Simpson Strong-Tie filed suit for defamation, trade libel, false advertising, and unfair business practices, and asserted that its claims arose from “Gore’s false assertion that Simpson’s galvanized screws are defective.”

Gore then filed an anti-SLAPP motion, which the trial court granted.

Simpson appealed, arguing that the suit was exempt from the anti-SLAPP law under Code of Civil Procedure Sec. 425.17, but the Court of Appeal, in an opinion by Presiding Justice Conral L. Rushing, concluded that the exception did not apply.

Rushing explained that certain causes of action that arise from statements that concern a speaker’s products or services, or a competitor’s products or services and that were made for the purpose of promoting the speaker’s goods or services are exempt from the anti-SLAPP law.

However, he reasoned, because Gore’s statement was about Simpson, not Gore, and since Simpson and Gore were not competitors, the statement did not fall within the exemption, even if it were false.
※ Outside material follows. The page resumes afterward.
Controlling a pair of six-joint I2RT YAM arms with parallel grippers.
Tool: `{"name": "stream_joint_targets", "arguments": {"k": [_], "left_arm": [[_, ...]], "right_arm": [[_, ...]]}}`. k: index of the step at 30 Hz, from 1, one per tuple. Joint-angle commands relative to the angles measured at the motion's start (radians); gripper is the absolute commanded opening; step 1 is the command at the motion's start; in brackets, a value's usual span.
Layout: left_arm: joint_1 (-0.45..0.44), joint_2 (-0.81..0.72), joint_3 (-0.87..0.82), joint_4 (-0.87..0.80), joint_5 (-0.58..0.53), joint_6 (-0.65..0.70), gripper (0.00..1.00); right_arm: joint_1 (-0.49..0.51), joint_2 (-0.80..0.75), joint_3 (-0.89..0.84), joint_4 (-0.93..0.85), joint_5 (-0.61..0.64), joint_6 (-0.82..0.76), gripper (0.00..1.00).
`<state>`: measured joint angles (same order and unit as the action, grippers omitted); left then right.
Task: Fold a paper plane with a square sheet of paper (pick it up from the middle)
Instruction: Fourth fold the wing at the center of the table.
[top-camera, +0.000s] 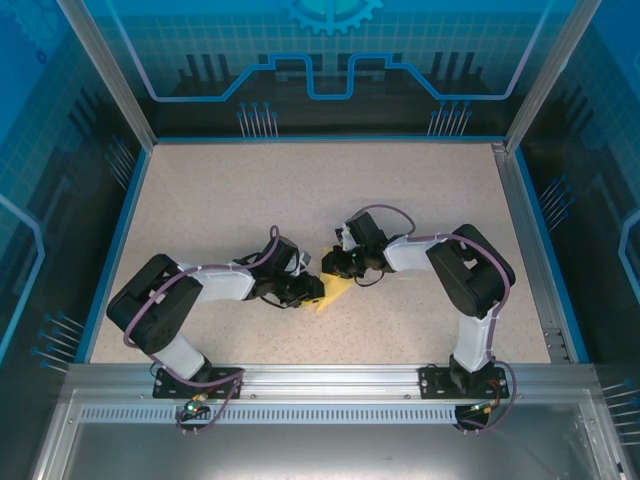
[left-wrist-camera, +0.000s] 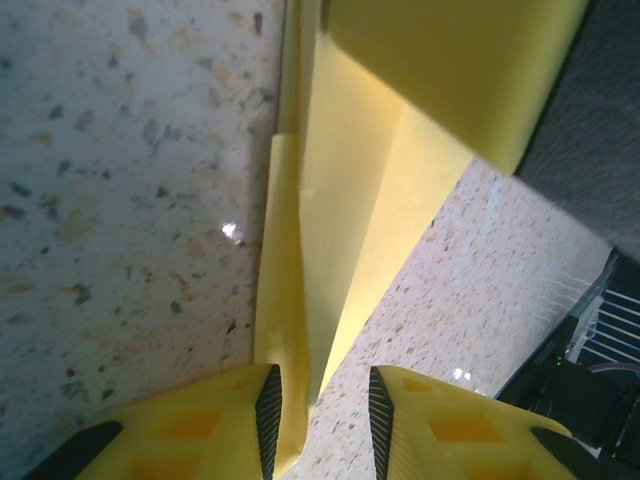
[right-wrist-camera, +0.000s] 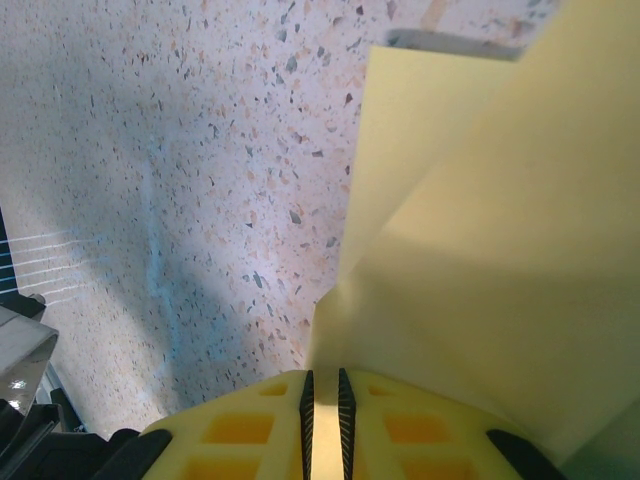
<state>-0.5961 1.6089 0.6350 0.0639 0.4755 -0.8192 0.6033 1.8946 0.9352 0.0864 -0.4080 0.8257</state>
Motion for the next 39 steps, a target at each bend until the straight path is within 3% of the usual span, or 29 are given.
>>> {"name": "stream_joint_targets", "arguments": {"k": [1,6,12,30,39], "left_arm": [[-0.009,-0.031,-0.002,-0.045,0.000,0.035,0.33],[-0.010,-0.027,0.003,-0.029,0.012,0.037,0.31],[-0.010,-0.004,0.012,-0.026,0.026,0.051,0.21],[-0.010,0.044,-0.023,-0.015,0.097,0.194,0.07],[-0.009,0.058,-0.038,-0.007,0.115,0.210,0.10]], "right_arm": [[0.012,0.039,-0.032,-0.068,0.054,-0.020,0.18],[0.013,0.041,-0.030,-0.070,0.052,-0.021,0.18],[0.012,0.042,-0.030,-0.071,0.052,-0.022,0.18],[0.013,0.054,-0.030,-0.072,0.054,-0.021,0.18],[0.012,0.059,-0.030,-0.084,0.063,-0.021,0.18]]}}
Alternatively, Rushing turned to a second statutory exemption applying to statements made while the speaker is providing the services he is in the business of selling, and defined “services” in a “purely commercial context” to mean work performed by a person as an occupation.

Accordingly, he concluded, an attorney who is advertising in order to seek business from prospective clients is not delivering any services.

However, Rushing cautioned that the court was not holding “that services can never be delivered to a prospective customer.” For example, he wrote, if an attorney made a phone call on behalf of a prospective client who had not yet formally retained the attorney, the attorney would have delivered services to the potential client.

Concluding that the anti-SLAPP statute applied, Rushing further opined that Simpson could not show a likelihood of prevailing on its libel claims.

He wrote:

“To the average reader, the advertisement would at most suggest that some of Simpson’s galvanized screws were unsuitable for use in specified applications and that persons who used them might have a remedy against someone.”

Emphasizing that the advertisement “neither states nor implies that Simpson’s products ‘are defective,’ or are anything else,” he said that Gore’s statement did not imply any fact at all, but only addressed a “possible state of fact” contingent upon an investigation and litigation.

Because Simpson could not establish that Gore’s statement was provably false, Rushing continued, Simpson’s remaining causes of action also failed.

Justices Eugene M. Premo and Franklin D. Elia joined Rushing in his opinion.

The case is Simpson Strong-Tie v. Gore, 08 S.O.S. 2581.